In the previous lesson we saw that trading activity jumps from one contract in the chain to the next as they approach their delivery date. A continuous future changes its reference from the active contract to the next bassed on its roll attribute.

A 'calendar' roll means that the continuous future will point to the next contract in the chain when it reaches the auto_close_date of the current active contract.

The volume roll (default) means that the continuous future will begin pointing to the next contract when the trading volume of the next contract surpasses the volume of the current contract. The idea is to roll when the majority of traders have moved to the next contract. If the volume swap doesn't happen before the auto_close_date, the contract will roll at this date. Note: volume rolls will not occur earlier than 7 trading days before the auto_close_date.

Let's get the volume history of our CL continuous future and plot it against the individual contract volumes we saw before.


In [7]:
cl_consecutive_contract_data = history(
    cl_contracts, 
    fields='volume', 
    frequency='daily', 
    start_date='2015-10-21', 
    end_date='2016-06-01'
)

cl_continuous_volume = history(
    cl, 
    fields='volume', 
    frequency='daily', 
    start_date='2015-10-21', 
    end_date='2016-06-01'
)

cl_consecutive_contract_data.plot()

cl_continuous_volume.plot(style='k--');


The volume for the CL ContinuousFuture is essentially the skyline of the individual contract volumes. As the volume moves from one contract to the next, the continuous future starts pointing to the next contract. Note that there are some points where the volume does not exactly match, most notably in the transition from CLK16 to CLM16 between April and May. This is because the rolls are currently computed daily, using only the previous day's volume to avoid lookahead bias.

Offset

The offset argument allows you to specify whether you want to maintain a reference to the front contract or to a back contract. Setting offset=0 (default) maintains a reference to the front contract, or the contract with the next soonest delivery. Setting offset=1 creates a continuous reference to the contract with the second closest date of delivery, etc.


In [8]:
print continuous_future.__doc__


    Create a specifier for a continuous contract.

    Parameters
    ----------
    root_symbol : str
        The root symbol for the continuous future.
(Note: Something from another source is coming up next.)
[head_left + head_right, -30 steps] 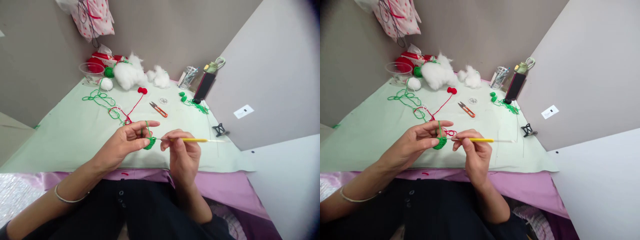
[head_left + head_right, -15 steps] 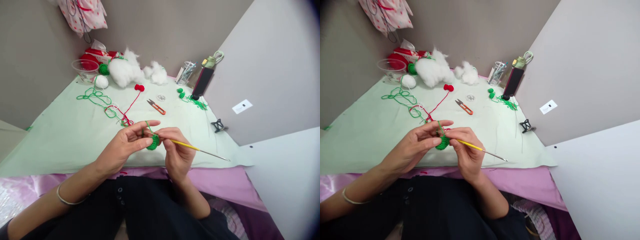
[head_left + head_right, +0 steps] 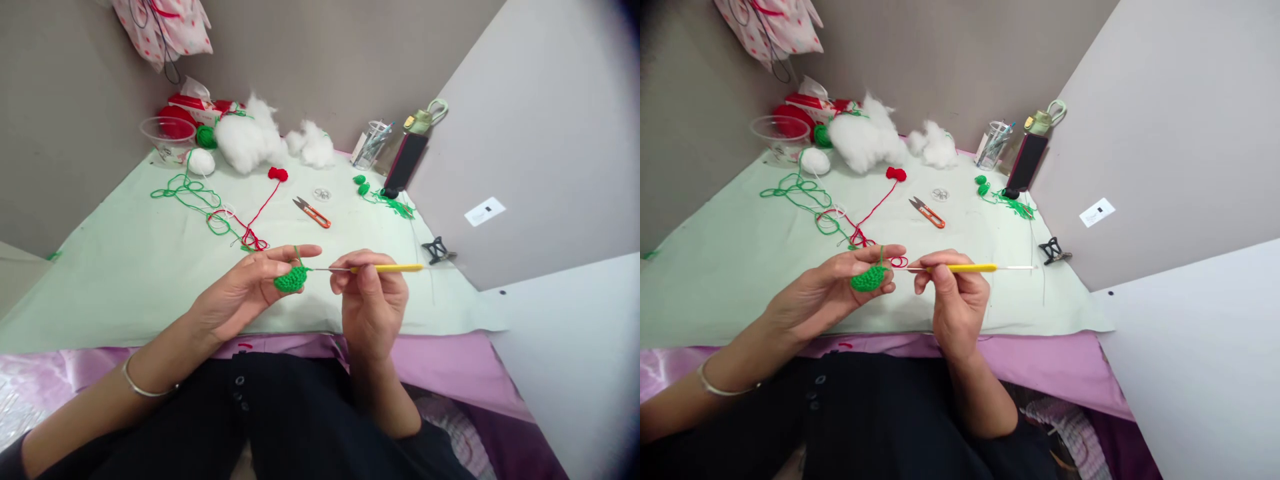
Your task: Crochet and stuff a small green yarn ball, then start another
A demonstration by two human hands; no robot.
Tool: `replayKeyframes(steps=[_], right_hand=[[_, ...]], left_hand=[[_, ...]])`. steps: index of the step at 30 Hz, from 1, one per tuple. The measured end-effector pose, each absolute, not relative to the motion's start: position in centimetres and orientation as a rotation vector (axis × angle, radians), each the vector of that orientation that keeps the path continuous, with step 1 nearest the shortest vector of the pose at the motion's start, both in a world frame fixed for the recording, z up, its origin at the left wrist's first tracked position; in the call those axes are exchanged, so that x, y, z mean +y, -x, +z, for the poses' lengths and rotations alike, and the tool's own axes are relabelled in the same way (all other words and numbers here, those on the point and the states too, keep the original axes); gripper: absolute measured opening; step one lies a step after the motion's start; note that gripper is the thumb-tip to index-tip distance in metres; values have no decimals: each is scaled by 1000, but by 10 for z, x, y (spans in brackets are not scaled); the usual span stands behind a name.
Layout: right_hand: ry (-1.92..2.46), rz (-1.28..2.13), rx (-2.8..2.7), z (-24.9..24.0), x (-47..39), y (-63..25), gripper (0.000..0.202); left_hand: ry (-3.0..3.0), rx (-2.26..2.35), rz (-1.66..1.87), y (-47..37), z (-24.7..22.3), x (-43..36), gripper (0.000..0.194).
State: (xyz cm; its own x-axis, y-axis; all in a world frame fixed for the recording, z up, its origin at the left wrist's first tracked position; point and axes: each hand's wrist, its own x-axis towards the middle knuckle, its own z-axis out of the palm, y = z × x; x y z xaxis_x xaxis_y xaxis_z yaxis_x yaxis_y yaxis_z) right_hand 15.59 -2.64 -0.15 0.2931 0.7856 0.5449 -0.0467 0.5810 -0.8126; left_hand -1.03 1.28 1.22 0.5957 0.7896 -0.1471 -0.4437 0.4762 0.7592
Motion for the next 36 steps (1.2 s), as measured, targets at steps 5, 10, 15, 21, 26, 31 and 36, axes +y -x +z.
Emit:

    offset : int, optional
        The distance from the primary contract. Default is 0.

    roll : str, optional
        How rolls are determined. Options are 'volume' and 'calendar'. Default
        is 'volume'.

    adjustment : str
        Method for adjusting lookback prices between rolls. Options are
        'mul', 'add', and None. Default is 'mul'.

    Returns
    -------
    continuous_future : ContinuousFuture
        The continuous future specifier.